No, children were put second not because they were unloved but because their being alive in a few years was questionable. One got used to their deaths and therefor one got used to not get overly attached and therefore one got used to keeping them second place or lower in all things. 
To this day, when pictures of starvation in Africa crop up in America, it is children with distended stomachs that are shown. The parents seem to have eaten, however. Now as in Jesus’ time, the children eat last. 

I invite you to think of this when you read what Jesus says to the disciples: “Whoever welcomes one such child in my name welcomes me, and whoever welcomes me welcomes not me but the one who sent me.” You see, servants eat even after children. So read the verse before in that light: “Whoever wants to be first must be last of all and servant of all.”

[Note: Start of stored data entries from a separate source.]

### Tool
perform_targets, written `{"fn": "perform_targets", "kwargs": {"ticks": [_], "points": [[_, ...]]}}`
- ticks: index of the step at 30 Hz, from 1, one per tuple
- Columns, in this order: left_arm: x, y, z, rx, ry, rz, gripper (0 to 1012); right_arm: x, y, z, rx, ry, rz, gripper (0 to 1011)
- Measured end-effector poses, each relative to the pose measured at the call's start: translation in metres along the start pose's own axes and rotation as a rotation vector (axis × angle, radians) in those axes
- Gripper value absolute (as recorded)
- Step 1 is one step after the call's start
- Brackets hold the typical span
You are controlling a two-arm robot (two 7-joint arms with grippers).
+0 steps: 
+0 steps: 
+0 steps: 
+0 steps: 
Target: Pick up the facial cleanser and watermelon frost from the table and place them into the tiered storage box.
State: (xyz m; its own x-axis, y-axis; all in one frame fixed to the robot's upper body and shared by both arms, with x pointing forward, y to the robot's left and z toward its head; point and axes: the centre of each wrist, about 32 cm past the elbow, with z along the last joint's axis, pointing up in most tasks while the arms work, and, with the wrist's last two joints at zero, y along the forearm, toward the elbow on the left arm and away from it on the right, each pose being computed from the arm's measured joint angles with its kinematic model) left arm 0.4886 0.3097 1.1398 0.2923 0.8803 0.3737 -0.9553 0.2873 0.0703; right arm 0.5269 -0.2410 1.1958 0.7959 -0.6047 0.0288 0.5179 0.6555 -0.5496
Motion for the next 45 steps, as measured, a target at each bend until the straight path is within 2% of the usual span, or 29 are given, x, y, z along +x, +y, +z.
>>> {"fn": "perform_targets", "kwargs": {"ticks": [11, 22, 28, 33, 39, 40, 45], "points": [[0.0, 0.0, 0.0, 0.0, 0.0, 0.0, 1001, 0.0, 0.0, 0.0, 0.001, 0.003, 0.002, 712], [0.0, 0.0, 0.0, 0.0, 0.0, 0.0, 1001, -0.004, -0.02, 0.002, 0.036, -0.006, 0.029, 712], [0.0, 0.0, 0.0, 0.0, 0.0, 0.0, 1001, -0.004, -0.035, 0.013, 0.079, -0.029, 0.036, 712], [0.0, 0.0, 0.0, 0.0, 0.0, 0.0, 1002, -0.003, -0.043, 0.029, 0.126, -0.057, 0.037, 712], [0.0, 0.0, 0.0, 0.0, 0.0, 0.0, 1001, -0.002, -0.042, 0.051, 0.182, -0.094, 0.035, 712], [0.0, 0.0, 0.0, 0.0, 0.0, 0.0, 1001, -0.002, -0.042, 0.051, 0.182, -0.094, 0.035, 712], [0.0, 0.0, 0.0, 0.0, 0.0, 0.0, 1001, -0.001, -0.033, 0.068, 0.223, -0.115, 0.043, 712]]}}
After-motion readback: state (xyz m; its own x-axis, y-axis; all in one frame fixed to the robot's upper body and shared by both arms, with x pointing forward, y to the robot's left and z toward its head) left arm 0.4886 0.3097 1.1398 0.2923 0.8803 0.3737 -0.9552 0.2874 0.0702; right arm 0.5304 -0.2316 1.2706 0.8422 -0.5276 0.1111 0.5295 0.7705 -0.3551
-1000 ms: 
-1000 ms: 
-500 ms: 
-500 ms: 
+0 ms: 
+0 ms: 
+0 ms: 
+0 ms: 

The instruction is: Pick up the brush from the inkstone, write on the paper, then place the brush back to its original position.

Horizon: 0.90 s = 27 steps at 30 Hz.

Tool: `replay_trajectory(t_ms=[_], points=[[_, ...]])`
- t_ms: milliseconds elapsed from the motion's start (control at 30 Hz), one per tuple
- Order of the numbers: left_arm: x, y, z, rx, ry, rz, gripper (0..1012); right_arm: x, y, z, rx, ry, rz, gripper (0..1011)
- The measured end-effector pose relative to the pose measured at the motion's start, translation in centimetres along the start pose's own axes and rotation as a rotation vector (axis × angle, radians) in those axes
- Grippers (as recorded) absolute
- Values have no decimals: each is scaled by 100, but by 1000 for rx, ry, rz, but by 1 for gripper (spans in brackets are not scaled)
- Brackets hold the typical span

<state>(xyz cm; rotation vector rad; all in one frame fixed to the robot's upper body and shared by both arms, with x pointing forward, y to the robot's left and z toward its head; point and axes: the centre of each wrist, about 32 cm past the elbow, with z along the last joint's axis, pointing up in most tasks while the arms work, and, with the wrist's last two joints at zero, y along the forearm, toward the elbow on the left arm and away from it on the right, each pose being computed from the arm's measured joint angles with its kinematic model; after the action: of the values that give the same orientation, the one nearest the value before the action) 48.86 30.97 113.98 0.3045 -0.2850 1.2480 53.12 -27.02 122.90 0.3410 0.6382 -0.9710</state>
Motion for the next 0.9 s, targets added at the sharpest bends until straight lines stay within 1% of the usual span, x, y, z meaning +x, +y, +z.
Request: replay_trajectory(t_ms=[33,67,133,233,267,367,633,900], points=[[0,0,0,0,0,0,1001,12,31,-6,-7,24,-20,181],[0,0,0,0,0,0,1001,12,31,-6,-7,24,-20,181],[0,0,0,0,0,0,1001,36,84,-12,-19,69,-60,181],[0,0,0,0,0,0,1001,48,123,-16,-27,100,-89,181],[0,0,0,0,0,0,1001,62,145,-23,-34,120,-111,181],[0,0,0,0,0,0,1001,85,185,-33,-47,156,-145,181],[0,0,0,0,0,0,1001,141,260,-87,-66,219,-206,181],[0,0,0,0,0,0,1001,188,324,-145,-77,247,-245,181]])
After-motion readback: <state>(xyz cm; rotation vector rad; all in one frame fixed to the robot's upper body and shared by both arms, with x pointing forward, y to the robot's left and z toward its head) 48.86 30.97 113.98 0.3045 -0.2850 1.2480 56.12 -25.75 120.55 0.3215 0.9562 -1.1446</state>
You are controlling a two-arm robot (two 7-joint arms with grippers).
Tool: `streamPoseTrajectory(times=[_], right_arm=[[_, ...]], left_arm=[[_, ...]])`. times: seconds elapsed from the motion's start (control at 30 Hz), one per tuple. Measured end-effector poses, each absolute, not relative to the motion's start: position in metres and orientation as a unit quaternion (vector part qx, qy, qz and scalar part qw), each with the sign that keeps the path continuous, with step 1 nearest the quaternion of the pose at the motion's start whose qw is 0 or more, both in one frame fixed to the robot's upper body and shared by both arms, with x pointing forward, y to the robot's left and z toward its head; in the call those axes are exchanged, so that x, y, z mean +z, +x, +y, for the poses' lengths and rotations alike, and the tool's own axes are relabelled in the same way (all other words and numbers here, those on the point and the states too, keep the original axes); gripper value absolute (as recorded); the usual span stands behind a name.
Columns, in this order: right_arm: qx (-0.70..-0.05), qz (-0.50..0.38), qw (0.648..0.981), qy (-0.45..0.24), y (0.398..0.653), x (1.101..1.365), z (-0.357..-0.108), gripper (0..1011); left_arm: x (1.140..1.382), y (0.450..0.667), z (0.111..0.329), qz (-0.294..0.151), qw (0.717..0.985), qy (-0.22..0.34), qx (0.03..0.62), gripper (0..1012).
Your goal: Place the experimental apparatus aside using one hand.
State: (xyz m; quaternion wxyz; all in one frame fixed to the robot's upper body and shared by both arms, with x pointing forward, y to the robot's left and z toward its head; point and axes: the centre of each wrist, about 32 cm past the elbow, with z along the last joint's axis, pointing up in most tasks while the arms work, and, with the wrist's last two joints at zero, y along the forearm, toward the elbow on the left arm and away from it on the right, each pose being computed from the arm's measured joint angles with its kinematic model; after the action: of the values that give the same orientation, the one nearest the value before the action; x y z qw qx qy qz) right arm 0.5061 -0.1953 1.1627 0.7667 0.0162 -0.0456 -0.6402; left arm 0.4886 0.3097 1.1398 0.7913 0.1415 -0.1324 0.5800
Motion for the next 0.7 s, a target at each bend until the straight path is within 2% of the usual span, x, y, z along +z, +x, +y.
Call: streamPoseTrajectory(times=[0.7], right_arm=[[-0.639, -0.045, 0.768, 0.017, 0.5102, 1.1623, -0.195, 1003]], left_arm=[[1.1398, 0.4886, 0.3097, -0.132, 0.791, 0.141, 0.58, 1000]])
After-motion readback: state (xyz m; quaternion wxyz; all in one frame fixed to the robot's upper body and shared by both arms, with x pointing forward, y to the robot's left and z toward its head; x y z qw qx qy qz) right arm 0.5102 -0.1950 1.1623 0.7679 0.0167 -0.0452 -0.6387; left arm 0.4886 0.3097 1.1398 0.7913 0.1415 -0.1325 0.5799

“He was despised and rejected by mankind,
    a man of suffering, and familiar with pain.
Like one from whom people hide their faces
    he was despised, and we held him in low esteem..” Isaiah 53:3
Being Messiah is not an easy job according to Isaiah. But that brings up the equally interesting question: If Messiah is not an easy job, how about those who would come after him? At minimum, we could say: Anyone who comes in the name of Messiah but neglects to be a servant or neglects to be, act, and appear humble, has missed the mark entirely.
Anyone who cannot see the importance in the littlest and lowest has missed the mark. 
Anyone who seeks recognition and influence is missing the mark. Messiah and his people are found in serving and lifting up the lowly. 

What is humility to you? How do you practice it?